Vangelis takes a liking to the Murakamis and ends up serving as a social go-between for them. He takes them with him to Cafe Neon, a space for locals where foreign tourists aren’t usually welcomed. He pours them wine, points out items on the menu, and eventually the cafe warms up to the Murakamis.

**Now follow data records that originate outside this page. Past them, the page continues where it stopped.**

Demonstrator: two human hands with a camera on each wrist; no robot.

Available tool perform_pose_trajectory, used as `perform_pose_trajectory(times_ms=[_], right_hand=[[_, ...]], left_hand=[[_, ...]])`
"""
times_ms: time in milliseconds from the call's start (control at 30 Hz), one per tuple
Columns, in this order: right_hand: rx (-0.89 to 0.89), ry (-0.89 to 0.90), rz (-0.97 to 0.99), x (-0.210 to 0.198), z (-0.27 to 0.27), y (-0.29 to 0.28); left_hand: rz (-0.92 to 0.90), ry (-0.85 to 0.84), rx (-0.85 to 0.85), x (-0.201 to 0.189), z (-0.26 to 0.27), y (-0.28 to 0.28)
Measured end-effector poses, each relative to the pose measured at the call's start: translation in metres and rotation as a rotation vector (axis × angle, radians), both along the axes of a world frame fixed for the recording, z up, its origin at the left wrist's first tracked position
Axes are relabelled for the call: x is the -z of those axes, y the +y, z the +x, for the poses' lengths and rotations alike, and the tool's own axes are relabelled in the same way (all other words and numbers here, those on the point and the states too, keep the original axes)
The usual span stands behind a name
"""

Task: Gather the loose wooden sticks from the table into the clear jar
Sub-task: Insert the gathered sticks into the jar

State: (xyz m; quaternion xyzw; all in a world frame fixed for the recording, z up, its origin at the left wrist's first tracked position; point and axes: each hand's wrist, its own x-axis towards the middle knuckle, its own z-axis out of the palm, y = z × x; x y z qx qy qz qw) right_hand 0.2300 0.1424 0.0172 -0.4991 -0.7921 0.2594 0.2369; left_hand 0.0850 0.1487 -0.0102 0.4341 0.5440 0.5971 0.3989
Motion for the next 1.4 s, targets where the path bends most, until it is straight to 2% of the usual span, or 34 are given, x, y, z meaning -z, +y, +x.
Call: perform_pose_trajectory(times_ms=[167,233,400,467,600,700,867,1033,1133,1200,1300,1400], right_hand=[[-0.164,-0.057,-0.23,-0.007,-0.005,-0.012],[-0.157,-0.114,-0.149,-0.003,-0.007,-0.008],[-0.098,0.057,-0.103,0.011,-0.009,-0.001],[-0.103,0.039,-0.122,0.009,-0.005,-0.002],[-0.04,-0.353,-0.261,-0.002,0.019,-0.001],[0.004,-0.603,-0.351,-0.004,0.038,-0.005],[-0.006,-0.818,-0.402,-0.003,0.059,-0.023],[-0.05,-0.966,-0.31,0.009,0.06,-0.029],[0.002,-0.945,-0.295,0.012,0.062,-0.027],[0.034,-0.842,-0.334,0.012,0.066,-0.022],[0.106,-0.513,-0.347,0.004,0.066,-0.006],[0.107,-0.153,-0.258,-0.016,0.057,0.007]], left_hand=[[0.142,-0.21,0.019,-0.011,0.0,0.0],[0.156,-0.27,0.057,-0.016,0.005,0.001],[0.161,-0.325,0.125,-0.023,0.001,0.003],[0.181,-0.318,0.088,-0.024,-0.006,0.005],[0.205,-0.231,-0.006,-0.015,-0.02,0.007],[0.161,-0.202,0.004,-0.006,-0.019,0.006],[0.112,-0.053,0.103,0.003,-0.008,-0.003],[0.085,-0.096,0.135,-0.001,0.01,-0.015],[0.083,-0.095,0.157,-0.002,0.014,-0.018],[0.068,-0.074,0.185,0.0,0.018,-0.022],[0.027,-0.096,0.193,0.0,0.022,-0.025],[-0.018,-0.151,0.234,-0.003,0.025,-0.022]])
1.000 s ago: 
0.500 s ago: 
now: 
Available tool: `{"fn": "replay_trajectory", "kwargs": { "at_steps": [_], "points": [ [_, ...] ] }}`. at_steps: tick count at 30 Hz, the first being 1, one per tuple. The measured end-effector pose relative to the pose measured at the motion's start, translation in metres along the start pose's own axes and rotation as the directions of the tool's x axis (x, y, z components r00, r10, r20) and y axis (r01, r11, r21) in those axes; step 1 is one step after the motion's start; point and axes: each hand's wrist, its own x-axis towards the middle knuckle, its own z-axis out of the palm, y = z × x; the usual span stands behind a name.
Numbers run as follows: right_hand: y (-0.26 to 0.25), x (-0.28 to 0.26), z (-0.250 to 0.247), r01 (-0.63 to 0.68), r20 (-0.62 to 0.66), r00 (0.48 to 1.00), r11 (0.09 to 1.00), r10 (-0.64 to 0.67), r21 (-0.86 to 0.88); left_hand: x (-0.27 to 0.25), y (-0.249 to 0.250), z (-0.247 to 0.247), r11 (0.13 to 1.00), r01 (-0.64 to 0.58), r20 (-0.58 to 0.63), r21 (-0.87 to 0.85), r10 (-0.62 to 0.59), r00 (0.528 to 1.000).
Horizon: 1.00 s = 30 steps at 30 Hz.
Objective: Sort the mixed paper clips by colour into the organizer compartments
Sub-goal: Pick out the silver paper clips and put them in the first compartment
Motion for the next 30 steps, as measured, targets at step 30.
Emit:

The chapter ends with one additional character, whom Murakami calls T氏 (T-shi, Mr. T). This is interesting because so far Murakami has referred to everyone by name. I think this is likely because T is the property owner and the description of him isn’t flattering. He tries to sell one of the buildings to Murakami, who decides not to make a purchase. There is a cryptic mention of his finances in Tokyo:

But of course we didn’t buy one. They were nice vacation houses and pretty well built, the price was high but fair, and I liked the manager, Vangelis. But at that time, we didn’t have the leeway (we’d left Japan because financially we’d had a bit of instability), plus Greece is a little far from Japan. It’s not an easy place to access, where you might say, guess I’ll go to Guam for a bit, even if you had the time. If you had a vacation house in a place like Greece it would just end up being a lot of work.

でももちろん僕らは買わなかった。なかなかよくできた良いリゾート・ハウスだったし、値段も高いなりにまあ妥当な値段だったし、管理人ヴァンゲリスのことも気に入っていた。でもそのときは僕らにはそんな余裕はなかったし、(僕らは経済的にはそれなりの不安を抱えて日本を出てきたのだ)、それにギリシャは日本からいささか遠すぎる。暇ができても、じゃあちょっとグアムにでも行くかという風に簡単に行けるところではない。そんなところにリゾート・ハウスを持っても手間がかかるでけである。(158)

This is interesting, and perhaps refers to some of the “negative reasons” he ended up needing to take the European trip. But it does feel strange. He’d given up the jazz bar gig after completing Pinball, 1973, had had some serious success and written lots of stories and four novels, including the lengthy Hard-boiled Wonderland and the End of the World, plus we know he’s exhausted from all the writing and writing-adjacent work he’s been doing. But I guess cost of living in Japan might have been high for the salary he was able to turn around? Interesting little passage.